Second example: A pneumatic clamping system costs one AutomobileManufacturer just 100 €, but an unforeseen production standstill costs several 100.000 €. An early warning system for wear and slowdowns in cycle times was therefore ideal - more precisely, a learning system for predictive maintenance for all types of clamping systems. The solution with Scraitec for real-time data analysis and fast data processing directly integrates the Festo Controller CPX-E-CEC. A connection to the cloud is not necessary.
02.12.2019 | Companies whose goal is to connect the operational technology (OT) of their production environment to their IT systems now have a new option Mitsubishi Electric available: the edge computing solution Melipc opens up optimization potential through preventive condition monitoring (predictive maintenance) or quality assurance with real-time data evaluation and immediate feedback to the operator.
04.04.2019 | The industrial edge computer Mica from Harting is now also available with a secondary Ethernet interface. This allows data to be easily exchanged and processed between two Ethernet protocols, also for wired-to-wireless gateway applications.
Many Industry 4.0 applications make it necessary to separate networks and easily move data back and forth between Ethernet protocols without external applications having direct access to a corporate network.

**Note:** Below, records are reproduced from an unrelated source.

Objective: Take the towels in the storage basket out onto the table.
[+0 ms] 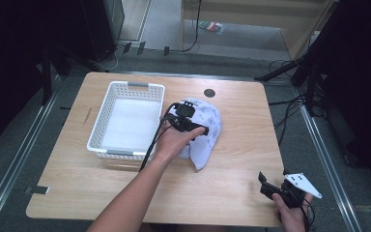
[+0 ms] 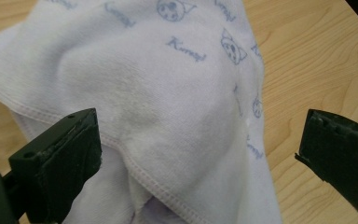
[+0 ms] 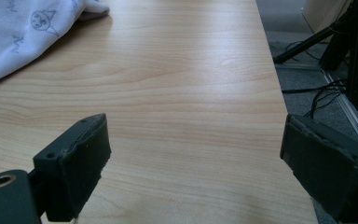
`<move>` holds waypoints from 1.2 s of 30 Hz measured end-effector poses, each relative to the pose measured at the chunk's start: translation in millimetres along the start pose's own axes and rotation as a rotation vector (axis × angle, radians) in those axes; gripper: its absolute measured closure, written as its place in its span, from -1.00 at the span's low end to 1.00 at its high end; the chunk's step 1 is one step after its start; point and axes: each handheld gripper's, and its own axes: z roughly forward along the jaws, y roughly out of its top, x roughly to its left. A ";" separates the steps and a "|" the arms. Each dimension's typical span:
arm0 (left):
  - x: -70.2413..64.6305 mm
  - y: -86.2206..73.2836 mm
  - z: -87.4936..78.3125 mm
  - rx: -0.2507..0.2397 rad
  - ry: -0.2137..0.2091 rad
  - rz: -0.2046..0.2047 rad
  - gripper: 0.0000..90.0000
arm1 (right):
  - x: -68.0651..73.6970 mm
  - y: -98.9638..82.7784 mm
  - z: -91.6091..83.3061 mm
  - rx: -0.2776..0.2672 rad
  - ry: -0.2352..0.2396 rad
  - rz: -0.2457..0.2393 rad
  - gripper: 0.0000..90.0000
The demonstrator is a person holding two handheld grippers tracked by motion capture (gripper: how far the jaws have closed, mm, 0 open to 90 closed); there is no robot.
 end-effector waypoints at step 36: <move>104.2 -19.0 -93.7 -0.114 0.166 -0.101 -1.00 | 0.9 0.2 0.8 0.007 -0.011 -0.010 -0.82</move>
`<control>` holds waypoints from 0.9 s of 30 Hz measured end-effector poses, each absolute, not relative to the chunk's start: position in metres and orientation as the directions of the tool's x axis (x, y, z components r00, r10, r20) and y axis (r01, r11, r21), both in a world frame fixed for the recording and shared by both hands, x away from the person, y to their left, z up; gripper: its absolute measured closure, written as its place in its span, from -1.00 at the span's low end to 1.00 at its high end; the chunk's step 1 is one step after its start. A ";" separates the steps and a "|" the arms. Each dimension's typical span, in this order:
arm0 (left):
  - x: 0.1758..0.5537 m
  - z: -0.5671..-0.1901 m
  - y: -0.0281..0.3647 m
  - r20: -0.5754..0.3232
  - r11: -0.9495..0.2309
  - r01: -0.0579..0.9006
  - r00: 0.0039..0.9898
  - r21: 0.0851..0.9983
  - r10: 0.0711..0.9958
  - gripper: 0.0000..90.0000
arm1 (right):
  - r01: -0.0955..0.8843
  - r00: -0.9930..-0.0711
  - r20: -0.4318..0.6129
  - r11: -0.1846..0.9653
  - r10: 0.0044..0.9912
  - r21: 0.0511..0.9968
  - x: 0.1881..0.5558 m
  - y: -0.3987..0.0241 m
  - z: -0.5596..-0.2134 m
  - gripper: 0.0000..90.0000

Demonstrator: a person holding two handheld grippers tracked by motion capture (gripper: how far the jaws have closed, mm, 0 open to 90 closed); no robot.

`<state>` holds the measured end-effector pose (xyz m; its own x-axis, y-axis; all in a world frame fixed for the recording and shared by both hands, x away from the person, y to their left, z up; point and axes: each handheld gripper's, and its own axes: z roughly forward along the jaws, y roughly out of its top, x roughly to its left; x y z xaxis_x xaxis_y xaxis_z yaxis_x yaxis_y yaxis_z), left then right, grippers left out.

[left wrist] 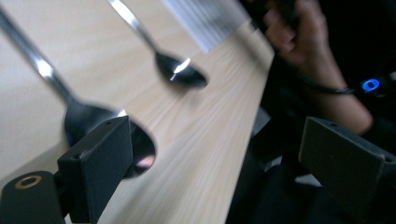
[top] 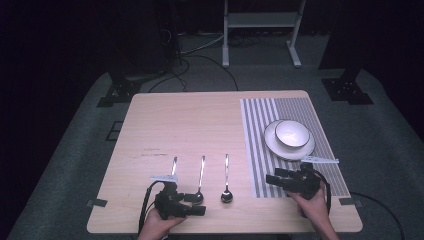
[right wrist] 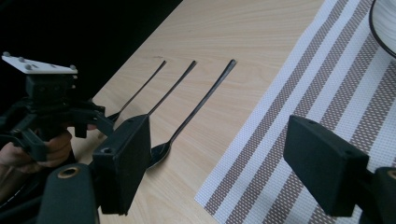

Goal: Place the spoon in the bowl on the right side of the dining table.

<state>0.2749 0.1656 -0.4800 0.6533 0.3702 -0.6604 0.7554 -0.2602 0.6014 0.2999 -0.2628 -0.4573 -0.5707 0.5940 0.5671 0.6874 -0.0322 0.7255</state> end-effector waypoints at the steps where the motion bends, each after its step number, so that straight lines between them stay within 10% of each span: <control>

For such edge computing applications, the Mica, which received the Hermes Award in 2016, has been supplemented with a second Ethernet interface. An additional USB interface can be used to upgrade additional capabilities or storage space via USB. Because unlike one Router Mica also handles complex data transformations and aggregations at the network edge.
Ctrlx automation platform | Innovations & further developments
The secondary Ethernet interface is provided via the function board and complements the modular system of the Mica platform. In particular, Mica Wireless with Wi-Fi, BLE and LTE connectivity with additional Ethernet interface is a compact and easy-to-manage solution for many industrial and transportation projects, for example
20.11.2018 | Pepperl + Fuchs, Software AG and Dell are showing the seamless integration of automation technology and IT systems within an Industry 4.0 production environment under the title "Smart Industrial IoT". An international SMD production can be based on edge computing by implementing communication-capable sensors, high-performance hardware Gateways and intelligent IIoT software solutions.
General technical knowledge
edge computing is the opposite of cloud computing. In central data processing at the edge of the network, the so-called edge, the data and services are relocated away from the data center. With edge computing, the data is processed and analyzed where it is generated, e.g. B. on the sensors themselves. This enables higher speeds with a higher data throughput. This in turn contributes to increased productivity.